Ko-WideSearch: ウェブエージェントによる網羅的集合列挙のための韓国語幅広検索ベンチマーク

要旨

Web-agentベンチマークは圧倒的に深さを測定する——一連の制約の背後にある一つの不明瞭な回答を固定する——一方、幅、すなわち閉じた集合を網羅的に列挙し各項目の属性を埋めることは、特に英語以外ではほとんど評価されていない。幅の構築もまた困難である。金標準セットが完全であり各セルが正しいことを保証することは、単一の回答をチェックするよりもはるかにコストがかかる。本稿では、自動化された合成・検証パイプラインによって構築された韓国語幅探索ベンチマークであるKo-WideSearchを導入する。各タスクはセットの親エンティティ（テレビシーズン、王朝、リーグ、行政区画、選挙）を指定し、その完全なメンバーシップと項目ごとの属性テーブルを要求し、Item-F1、Column-F1、Row-F1で採点される。本ベンチマークは190のエンティティと16のカテゴリにわたる228のテーブルから構成され、3つの難易度階層に分かれている。難易度は、私が独立に調整する2つの構造的ノブ（テーブル幅と2次元複合キー）によって設定され、階層をまたがって直積メンバーシップが0%から100%に増加する。単一の正規化対応比較器が金標準構築と採点の両方で共有されているため、安定した日付やカウント列が書式のみに基づいて過剰に落とされることはない。20のWebエージェント全体で、失敗は一貫している。エージェントはセットを復元できるが行は復元できない（例えばItem-F1 92.8に対してRow-F1 53.7）。ノブが厳しくなるにつれて精度は着実に低下し、検索の増加も支出の増加もその差を埋められない。セルごとに分解すると、難しい部分は正しい値を見つけることであり、書式設定ではない。自由形式の自由記述セルが最も失敗し、日付や名前などの標準的な回答があるセルは通常正しく出力される。

English

Web-agent benchmarks overwhelmingly measure depth -- pinning one obscure answer behind a chain of constraints -- while breadth, exhaustively enumerating a closed set and filling each item's attributes, is barely evaluated, especially outside English.

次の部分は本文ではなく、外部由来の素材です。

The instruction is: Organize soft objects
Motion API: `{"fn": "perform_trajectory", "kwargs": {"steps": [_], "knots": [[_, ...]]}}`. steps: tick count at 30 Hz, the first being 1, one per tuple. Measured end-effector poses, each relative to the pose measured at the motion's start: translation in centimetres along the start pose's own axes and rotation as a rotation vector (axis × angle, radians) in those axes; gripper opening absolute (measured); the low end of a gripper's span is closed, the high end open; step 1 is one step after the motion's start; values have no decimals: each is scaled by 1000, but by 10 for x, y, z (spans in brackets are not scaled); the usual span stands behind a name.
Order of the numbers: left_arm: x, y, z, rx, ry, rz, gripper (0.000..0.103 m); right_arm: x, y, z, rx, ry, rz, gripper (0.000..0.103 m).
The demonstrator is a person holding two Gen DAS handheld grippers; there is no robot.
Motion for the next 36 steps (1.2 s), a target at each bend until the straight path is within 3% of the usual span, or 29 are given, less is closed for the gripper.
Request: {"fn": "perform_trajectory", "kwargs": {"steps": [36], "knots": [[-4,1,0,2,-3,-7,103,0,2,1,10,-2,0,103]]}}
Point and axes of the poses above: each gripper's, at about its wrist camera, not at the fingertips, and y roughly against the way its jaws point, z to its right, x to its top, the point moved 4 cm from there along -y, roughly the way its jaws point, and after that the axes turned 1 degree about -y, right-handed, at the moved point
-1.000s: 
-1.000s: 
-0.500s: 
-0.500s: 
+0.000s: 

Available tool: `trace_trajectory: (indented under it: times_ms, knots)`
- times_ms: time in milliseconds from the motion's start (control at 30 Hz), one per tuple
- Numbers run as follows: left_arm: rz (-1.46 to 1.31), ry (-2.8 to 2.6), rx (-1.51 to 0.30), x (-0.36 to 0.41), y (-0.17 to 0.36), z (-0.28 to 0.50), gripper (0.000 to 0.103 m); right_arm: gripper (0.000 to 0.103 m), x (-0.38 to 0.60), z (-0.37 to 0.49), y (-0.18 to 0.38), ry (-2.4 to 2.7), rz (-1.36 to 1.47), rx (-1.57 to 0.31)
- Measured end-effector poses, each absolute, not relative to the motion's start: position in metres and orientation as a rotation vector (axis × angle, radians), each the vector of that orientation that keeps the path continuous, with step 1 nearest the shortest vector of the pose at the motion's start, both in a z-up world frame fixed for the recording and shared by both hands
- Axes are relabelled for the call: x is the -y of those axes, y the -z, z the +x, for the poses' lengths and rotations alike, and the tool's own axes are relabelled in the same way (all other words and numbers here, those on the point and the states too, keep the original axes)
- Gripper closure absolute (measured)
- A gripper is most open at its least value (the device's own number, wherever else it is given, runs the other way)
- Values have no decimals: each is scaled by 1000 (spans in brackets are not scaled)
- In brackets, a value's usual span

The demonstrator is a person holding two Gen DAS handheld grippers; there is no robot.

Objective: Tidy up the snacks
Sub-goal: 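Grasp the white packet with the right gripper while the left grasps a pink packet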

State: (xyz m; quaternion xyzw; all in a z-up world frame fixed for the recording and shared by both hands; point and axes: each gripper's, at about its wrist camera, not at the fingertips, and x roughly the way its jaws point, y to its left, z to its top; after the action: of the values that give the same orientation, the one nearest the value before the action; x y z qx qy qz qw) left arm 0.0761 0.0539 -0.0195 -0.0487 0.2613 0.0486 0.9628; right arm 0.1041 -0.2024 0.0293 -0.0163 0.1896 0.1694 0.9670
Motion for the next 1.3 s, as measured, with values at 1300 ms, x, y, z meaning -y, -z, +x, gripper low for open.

Breadth is also hard to build: certifying that a gold set is complete and every cell correct is far costlier than checking a single answer. I introduce Ko-WideSearch, a Korean breadth-search benchmark built by an automated synthesize-and-verify pipeline. Each task names a set-parent entity -- a TV season, a dynasty, a league, an administrative region, an election -- and asks for its full membership plus a per-item attribute table, graded by Item-, Column-, and Row-F1. It spans 228 tables over 190 entities and sixteen categories across three difficulty tiers, set by two structural knobs I dial independently -- table width and a 2-D composite key -- so cross-product membership climbs from 0\% to 100\% across the tiers. A single normalization-aware comparator is shared between gold construction and grading, so stable date and count columns are not over-dropped on formatting alone. Across twenty web agents, the failure is consistent: agents recover the set but not the rows (e.g.\ Item-F1 92.8 against Row-F1 53.7), accuracy falls steadily as the knobs harden, and neither more search nor more spend closes the gap. Broken down by cell, the hard part is finding the right value, not formatting it: open-ended free-text cells fail most, while cells with a standard answer such as a date or a name usually come out right.